Post by StevePulaski on Sept 13, 2019 15:42:14 GMT -5
The Curse of La Llorona (2019)
Directed by: Michael Chaves
Directed by: Michael Chaves

Linda Cardellini struggles to keep her family safe in The Curse of La Llorona.
Rating: ★½
The Curse of La Llorona was *somewhat* worth sitting through, if nothing else, to see Linda Cardellini (Velma in the Scooby-Doo films) walk into a room and see her daughter watching the classic Scooby-Doo cartoon. Somewhat. Barely. Not really.
This is a ludicrous film on multiple levels, and the back-breaking straw for me with the supernatural genre, barring one that looks remotely distinctive from the pile of half-assed, interchangeable noise garbage that's been populating theaters for the entirety of this decade. For the last nine years, we've had awful-to-mediocre offerings like The Devil Inside, Mama, Oculus, Ouija, Amityville: The Awakening, and The Darkness grace theater-screens, and that's not even including long-running franchises such as Paranormal Activity. Nor does it account for this relentless downturn in quality from the Conjuring "universe" that began with Annabelle and has continued to manifest in the form of throwaway offerings such as The Nun and now The Curse of La Llorona. These films are starting to blur together for me, with desperately few, such as Hereditary, coming out and proving the genre is still ripe for some subversion. After The Curse of La Llorona, it's about time I stage a one-man selective sit-out for future films of the genre going forward. Something's gotta give.
The film follows Anna Tate-Garcia (Cardellini), a widow of an LAPD cop currently working as a caseworker for Child Protective Services, all while trying to raise two children (Roman Christou and Jaynee-Lynne Kinchen) of her own. One of her more colorful cases is Patricia (Patricia Velásquez), to whom she makes a house-call after Patricia has missed several updates. Upon entering her apartment, Anna takes note of an unsettled Patricia, who has littered her home with candles and charms while her children remain locked in a closet. She's trying to protect them from La Llorona.
La Llorona is famous Mexican folklore. The story goes that a woman was abandoned by her husband and forced to raise two sons by herself, but due to the grief and pain, she impulsively drowned both of her kids. Consequently, the spirit of the woman had to wander the world in search of new children to take as her own. Apparently it's not uncommon for Mexican parents to use the story of La Llorona as a scare-tactic to get children to behave.
Anna's efforts to save Patricia's children from her fail as the two boys are eventually found drowned in a river; Patricia claims La Llorona got a hold of her boys and killed them herself. Through the magic of vague screenwriting and foreseeable convention, La Llorona manages to latch herself onto Anna's family, terrorizing her and her two kids, prompting her to seek the guidance and advice of a priest (Tony Amendola, who you might recognize from Annabelle) and a spiritual healer (Raymond Cruz).

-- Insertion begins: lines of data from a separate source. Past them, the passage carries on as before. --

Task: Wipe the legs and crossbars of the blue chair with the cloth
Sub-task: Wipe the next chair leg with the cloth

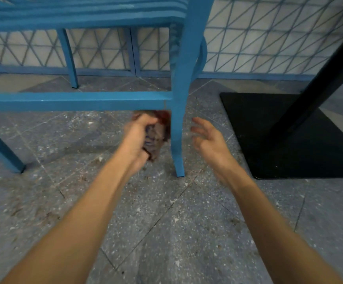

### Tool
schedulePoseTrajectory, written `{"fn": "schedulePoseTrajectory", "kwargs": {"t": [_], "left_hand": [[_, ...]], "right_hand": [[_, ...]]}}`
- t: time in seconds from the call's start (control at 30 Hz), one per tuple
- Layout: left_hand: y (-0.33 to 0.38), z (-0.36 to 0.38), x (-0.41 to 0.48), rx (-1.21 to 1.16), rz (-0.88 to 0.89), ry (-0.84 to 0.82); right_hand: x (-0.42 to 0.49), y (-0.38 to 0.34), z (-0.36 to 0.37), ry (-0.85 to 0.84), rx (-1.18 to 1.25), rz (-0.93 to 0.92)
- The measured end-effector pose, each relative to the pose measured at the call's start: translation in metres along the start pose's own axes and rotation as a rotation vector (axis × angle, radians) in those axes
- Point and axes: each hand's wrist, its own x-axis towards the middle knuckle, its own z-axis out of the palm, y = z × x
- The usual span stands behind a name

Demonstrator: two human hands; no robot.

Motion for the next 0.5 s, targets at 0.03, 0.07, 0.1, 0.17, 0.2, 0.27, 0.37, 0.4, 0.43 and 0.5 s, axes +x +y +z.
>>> {"fn": "schedulePoseTrajectory", "kwargs": {"t": [0.03,0.07,0.1,0.17,0.2,0.27,0.37,0.4,0.43,0.5], "left_hand": [[-0.006,0.012,0.003,-0.013,0.04,0.02],[-0.013,0.019,0.005,0.006,0.103,0.047],[-0.021,0.022,0.008,0.048,0.174,0.073],[-0.041,0.02,0.009,0.187,0.287,0.065],[-0.053,0.017,0.01,0.267,0.307,0.03],[-0.082,0.012,0.015,0.374,0.251,-0.007],[-0.122,0.005,0.028,0.526,0.028,0.011],[-0.127,0.003,0.03,0.551,-0.03,0.01],[-0.128,0.001,0.031,0.552,-0.049,0.003],[-0.112,0.005,0.027,0.528,-0.031,-0.028]], "right_hand": [[0.002,-0.003,0.001,-0.007,0.009,-0.05],[0.003,-0.006,0.001,-0.019,0.033,-0.104],[0.004,-0.009,0.0,-0.027,0.048,-0.154],[0.005,-0.013,-0.002,-0.039,0.032,-0.229],[0.005,-0.016,-0.002,-0.06,0.013,-0.259],[0.005,-0.021,0.001,-0.119,0.007,-0.293],[0.011,-0.014,0.008,-0.153,0.017,-0.238],[0.013,-0.01,0.009,-0.155,0.008,-0.212],[0.015,-0.005,0.01,-0.158,-0.003,-0.19],[0.017,0.003,0.007,-0.154,-0.017,-0.167]]}}
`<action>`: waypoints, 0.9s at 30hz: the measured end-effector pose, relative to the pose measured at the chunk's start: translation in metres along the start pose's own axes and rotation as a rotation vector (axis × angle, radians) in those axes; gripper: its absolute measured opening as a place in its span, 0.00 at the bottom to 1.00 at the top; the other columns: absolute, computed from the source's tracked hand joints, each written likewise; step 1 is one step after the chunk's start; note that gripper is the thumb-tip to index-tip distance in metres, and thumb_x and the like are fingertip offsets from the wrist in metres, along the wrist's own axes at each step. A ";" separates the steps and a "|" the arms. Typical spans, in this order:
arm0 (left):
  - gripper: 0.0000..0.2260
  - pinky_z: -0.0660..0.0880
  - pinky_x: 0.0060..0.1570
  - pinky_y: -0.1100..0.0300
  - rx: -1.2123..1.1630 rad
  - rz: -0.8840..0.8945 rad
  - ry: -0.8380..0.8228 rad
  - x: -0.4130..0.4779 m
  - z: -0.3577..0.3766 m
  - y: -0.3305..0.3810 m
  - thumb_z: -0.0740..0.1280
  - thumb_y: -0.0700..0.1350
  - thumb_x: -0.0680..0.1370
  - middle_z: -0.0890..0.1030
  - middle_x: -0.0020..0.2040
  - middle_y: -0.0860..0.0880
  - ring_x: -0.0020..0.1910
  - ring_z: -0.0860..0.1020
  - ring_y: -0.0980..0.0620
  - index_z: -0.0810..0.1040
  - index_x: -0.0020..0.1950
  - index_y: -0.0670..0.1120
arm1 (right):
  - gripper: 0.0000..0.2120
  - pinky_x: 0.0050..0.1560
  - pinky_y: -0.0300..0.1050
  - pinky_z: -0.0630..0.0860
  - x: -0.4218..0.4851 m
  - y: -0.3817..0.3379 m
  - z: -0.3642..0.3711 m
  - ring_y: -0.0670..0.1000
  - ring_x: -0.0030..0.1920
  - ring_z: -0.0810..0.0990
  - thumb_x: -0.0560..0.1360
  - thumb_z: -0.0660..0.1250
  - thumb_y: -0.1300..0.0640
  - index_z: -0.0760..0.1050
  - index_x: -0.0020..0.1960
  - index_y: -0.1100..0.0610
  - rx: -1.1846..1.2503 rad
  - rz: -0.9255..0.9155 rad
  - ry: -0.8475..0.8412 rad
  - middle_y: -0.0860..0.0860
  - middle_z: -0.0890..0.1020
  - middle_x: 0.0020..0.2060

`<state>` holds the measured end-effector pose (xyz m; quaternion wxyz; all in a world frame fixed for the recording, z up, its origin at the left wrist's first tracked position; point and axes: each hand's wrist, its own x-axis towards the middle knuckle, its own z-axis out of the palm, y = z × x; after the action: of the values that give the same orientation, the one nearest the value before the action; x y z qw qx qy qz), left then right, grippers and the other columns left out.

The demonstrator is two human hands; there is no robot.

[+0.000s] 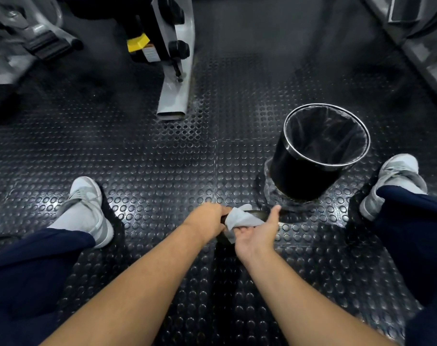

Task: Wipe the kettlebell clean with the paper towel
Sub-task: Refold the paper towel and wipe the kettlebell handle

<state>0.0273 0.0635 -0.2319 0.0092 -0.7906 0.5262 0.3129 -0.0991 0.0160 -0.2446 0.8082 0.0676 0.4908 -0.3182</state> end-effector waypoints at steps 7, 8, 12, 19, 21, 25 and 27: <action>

First-time director Michael Chaves and screenwriters Mikki Daughtry and Tobias Iaconis have tremendous material on their hands with the legend of La Llorona, and do they do the predictable. They squander the potential and mystery in favor of making this a jump-scare-driven slog through the worst cliches of the genre. As Anna and her children experience unseen forces interfering with their daily life and an increasingly sense of an uninvited presence, there's lives become entirely taken over by La Llorona. The first indication that this is an empty bastardization of a symbolically rich legend is the fact the lore itself is uprooted from its Latino roots and transplanted in the States, and in typical American fashion, La Llorona is characterized as a generic monster ala El Chupacabra as opposed to a guilt-ridden spirit. It's another creative decision that undercuts the film's entire focus.
Some of this might have been forgivable if the film was the least bit distinguishable from the aforementioned films of the genre, but The Curse of La Llorona is burdened by its own lack of grace. Most frustrating is the perpetual darkness that obscures several sequences visually. A bad movie is one thing; a bad movie that's hard to see is a whole other issue. If Chaves' picture can't draw you in on the basis of its lobotomized premise alone, it'll really turn you off when you realize that a good 25% of the film is handicapped by poor clarity.
I'm serious when I say this is the final straw for me with the supernatural film genre. These films become less and less intriguing every year, but old habits die hard, and I find myself sooner or later seeking them out. I'll save my time for ones that appear to do more than the bare-minimum with their bare-minimum budget. It's a bad sign when you start to envy those in the film as they're overtaken by a curse in the middle of a traumatic experience. At least that would give me something more compelling to discuss.
Starring: Linda Cardellini, Roman Christou, Jaynee-Lynne Kinchen, Tony Amendola, Raymond Cruz, Patricia Velásquez, Sean Patrick Thomas, and Marisol Ramirez. Directed by: Michael Chaves.